YOUR TASK:
Take the material below from its first line through the line containing "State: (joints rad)" and, please, write those lines again exactly.

EXTRACTED DATA:
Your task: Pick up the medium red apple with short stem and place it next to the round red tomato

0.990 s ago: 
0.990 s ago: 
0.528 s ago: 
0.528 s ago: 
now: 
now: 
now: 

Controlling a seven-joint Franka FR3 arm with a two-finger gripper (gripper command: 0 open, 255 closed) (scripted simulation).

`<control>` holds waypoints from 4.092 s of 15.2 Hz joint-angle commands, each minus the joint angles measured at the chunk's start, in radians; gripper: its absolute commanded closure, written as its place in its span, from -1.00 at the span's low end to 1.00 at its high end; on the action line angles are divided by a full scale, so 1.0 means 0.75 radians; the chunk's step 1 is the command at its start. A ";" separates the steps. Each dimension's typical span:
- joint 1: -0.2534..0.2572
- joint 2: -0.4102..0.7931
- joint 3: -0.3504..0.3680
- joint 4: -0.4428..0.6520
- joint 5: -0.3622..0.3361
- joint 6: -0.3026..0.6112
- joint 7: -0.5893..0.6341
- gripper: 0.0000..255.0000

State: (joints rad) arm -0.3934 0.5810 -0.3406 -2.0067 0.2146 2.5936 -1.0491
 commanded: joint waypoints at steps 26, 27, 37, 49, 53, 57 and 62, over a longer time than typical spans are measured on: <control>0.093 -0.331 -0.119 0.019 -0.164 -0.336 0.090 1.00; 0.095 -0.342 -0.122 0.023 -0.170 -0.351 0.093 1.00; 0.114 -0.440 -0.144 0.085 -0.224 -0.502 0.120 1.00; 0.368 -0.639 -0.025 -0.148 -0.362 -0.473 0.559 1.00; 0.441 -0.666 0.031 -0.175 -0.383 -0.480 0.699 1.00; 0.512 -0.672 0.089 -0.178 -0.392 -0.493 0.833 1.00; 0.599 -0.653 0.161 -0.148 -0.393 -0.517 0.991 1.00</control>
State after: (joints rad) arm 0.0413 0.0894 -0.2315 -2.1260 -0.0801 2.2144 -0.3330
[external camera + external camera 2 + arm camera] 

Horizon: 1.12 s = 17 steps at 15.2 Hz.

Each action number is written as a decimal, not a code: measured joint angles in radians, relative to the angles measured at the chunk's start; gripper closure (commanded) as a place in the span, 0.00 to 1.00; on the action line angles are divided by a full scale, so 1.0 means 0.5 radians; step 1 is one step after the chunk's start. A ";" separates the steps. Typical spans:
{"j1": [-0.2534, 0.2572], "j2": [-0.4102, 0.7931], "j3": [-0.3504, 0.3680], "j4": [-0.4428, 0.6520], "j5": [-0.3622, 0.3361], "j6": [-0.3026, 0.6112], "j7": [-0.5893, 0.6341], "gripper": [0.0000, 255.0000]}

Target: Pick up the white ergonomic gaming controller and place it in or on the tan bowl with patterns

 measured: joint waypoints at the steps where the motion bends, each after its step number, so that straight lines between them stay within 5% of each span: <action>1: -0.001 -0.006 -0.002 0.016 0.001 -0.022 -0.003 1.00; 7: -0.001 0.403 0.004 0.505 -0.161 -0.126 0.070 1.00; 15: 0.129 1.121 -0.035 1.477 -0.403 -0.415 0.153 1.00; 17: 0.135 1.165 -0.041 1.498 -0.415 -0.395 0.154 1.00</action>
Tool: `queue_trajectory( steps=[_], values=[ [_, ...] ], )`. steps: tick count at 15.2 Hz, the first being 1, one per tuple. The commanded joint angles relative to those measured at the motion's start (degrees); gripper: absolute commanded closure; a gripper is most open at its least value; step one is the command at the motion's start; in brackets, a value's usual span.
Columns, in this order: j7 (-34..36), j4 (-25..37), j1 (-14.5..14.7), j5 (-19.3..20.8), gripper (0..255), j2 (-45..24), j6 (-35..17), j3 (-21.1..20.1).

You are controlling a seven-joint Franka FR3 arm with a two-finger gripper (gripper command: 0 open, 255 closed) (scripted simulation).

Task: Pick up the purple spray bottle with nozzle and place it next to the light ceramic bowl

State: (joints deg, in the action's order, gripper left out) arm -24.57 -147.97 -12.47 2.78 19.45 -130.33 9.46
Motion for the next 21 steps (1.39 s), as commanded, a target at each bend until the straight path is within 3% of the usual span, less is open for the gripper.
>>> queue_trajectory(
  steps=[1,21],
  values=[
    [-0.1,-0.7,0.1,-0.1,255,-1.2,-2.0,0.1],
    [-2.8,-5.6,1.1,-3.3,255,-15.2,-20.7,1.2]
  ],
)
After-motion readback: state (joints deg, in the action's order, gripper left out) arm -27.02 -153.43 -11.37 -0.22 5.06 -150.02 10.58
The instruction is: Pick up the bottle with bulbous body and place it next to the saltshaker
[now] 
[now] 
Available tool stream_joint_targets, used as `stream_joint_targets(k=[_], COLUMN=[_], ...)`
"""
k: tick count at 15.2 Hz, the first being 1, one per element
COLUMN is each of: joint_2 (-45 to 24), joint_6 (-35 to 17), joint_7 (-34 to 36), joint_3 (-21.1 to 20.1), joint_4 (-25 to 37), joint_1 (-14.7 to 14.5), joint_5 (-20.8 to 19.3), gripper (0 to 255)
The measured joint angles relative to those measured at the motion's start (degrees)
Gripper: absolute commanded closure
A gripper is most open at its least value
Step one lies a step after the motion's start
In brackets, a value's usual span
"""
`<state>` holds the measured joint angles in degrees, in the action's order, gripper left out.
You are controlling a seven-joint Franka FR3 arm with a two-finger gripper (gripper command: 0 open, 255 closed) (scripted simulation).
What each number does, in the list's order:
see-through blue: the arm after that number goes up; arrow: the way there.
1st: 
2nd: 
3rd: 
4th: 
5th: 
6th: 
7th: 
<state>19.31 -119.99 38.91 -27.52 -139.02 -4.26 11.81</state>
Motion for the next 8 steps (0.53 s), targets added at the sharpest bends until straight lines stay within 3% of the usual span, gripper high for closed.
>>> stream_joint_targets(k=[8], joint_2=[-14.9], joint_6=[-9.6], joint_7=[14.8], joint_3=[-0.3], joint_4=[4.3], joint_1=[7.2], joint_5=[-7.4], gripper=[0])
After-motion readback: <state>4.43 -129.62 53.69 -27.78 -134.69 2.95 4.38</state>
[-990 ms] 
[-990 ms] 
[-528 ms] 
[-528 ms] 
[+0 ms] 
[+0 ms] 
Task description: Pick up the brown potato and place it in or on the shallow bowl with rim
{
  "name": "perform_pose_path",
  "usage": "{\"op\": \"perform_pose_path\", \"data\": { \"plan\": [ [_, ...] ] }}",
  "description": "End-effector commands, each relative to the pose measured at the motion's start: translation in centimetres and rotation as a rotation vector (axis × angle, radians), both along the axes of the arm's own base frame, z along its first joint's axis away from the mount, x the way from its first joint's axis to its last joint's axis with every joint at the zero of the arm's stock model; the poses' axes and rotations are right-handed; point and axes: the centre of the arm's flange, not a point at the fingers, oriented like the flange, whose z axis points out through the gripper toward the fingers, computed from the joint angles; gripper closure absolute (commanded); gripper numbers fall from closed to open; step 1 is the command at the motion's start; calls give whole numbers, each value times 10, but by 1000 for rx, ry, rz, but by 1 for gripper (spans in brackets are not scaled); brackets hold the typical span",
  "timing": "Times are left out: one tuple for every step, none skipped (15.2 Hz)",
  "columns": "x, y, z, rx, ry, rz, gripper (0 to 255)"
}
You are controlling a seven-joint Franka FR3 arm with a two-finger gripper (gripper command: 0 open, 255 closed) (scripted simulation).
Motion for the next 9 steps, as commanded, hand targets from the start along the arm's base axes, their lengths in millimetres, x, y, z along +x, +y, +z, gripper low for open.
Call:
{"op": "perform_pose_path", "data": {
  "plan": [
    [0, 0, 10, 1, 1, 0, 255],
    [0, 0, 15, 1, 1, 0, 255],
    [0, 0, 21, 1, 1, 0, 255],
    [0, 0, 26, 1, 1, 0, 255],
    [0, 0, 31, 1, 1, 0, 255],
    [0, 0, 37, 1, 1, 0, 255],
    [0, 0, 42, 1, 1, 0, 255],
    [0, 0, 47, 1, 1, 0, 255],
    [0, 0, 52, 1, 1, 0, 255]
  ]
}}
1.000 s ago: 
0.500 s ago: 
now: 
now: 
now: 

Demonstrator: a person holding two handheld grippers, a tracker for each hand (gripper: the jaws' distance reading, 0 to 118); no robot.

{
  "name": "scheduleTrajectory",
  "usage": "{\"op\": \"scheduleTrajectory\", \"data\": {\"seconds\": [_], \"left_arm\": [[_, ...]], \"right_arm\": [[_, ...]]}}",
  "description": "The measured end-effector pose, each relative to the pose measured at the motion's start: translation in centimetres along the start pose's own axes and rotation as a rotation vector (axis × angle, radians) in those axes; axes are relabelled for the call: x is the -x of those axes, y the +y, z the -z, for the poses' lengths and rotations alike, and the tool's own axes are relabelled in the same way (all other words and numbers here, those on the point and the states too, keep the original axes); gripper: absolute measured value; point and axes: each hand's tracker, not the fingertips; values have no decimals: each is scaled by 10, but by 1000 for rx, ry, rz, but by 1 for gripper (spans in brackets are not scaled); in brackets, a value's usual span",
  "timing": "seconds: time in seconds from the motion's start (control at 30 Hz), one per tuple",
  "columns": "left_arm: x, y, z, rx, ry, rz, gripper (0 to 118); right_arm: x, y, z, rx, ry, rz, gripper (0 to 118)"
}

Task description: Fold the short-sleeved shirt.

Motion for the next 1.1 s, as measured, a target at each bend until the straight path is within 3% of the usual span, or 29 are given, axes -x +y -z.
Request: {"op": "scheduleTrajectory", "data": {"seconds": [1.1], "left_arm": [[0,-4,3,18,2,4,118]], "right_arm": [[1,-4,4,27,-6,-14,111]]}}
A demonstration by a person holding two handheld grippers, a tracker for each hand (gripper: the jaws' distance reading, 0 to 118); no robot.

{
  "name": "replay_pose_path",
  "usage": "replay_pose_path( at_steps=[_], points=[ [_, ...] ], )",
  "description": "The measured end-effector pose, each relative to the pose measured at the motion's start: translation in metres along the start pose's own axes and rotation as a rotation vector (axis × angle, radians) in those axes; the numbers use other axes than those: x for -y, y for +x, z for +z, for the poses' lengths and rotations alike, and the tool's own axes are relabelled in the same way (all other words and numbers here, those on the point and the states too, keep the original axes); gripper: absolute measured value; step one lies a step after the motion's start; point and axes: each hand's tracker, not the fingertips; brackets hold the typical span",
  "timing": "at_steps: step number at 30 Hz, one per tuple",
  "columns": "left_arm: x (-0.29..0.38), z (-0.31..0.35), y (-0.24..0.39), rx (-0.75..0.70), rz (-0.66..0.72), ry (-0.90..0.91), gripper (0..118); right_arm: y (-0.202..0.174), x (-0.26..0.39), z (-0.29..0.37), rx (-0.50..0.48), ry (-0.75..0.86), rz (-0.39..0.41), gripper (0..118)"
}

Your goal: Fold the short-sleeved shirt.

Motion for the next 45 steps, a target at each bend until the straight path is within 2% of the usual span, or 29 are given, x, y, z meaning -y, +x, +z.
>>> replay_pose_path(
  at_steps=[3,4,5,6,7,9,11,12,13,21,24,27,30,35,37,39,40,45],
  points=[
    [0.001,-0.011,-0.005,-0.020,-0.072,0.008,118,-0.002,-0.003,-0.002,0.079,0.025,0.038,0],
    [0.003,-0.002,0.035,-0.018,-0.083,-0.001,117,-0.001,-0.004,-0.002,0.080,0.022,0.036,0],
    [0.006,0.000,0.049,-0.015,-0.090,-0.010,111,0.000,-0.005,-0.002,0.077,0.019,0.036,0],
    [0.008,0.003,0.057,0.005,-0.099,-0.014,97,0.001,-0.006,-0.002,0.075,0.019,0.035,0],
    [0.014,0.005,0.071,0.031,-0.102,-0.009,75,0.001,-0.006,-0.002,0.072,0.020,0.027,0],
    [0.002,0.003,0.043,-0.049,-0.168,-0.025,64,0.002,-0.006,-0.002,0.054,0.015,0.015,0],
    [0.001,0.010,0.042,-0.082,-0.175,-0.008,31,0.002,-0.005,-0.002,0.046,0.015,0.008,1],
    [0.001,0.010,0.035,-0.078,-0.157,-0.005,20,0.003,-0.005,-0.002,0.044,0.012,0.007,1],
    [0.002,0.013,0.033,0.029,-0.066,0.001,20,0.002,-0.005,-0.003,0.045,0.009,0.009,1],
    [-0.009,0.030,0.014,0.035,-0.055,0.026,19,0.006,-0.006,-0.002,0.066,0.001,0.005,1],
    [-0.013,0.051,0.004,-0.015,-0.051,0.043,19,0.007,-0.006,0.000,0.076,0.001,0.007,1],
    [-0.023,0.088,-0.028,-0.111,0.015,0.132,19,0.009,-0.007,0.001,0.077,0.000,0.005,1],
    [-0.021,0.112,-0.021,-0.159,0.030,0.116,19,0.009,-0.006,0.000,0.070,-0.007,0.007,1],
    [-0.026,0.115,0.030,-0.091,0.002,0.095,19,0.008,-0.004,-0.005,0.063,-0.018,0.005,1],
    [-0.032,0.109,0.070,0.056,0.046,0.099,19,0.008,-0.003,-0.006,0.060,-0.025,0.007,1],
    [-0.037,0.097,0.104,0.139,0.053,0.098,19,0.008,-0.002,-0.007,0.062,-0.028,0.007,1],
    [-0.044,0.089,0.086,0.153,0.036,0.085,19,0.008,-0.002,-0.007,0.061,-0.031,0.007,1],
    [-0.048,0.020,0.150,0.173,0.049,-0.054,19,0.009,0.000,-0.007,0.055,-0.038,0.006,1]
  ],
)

RESPONSE AREA:
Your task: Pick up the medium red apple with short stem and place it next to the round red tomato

0.990 s ago: 
0.990 s ago: 
0.528 s ago: 
0.528 s ago: 
now: 
now: 
now: 

Controlling a seven-joint Franka FR3 arm with a two-finger gripper (gripper command: 0 open, 255 closed) (scripted simulation).

`<control>` holds waypoints from 4.092 s of 15.2 Hz joint-angle commands, each minus the joint angles measured at the chunk's start, in radians; gripper: its absolute commanded closure, written as its place in its span, from -1.00 at the span's low end to 1.00 at its high end; on the action line angles are divided by a full scale, so 1.0 means 0.75 radians; the chunk's step 1 is the command at its start. A ";" separates the steps. Each dimension's typical span:
- joint 1: -0.2534..0.2572
- joint 2: -0.4102..0.7931
- joint 3: -0.3504..0.3680
- joint 4: -0.4428..0.6520
- joint 5: -0.3622..0.3361
- joint 6: -0.3026..0.6112
- joint 7: -0.5893..0.6341
- gripper: 0.0000..255.0000

State: (joints rad) arm -0.3934 0.5810 -0.3406 -2.0067 0.2146 2.5936 -1.0491

This exercise has been completed.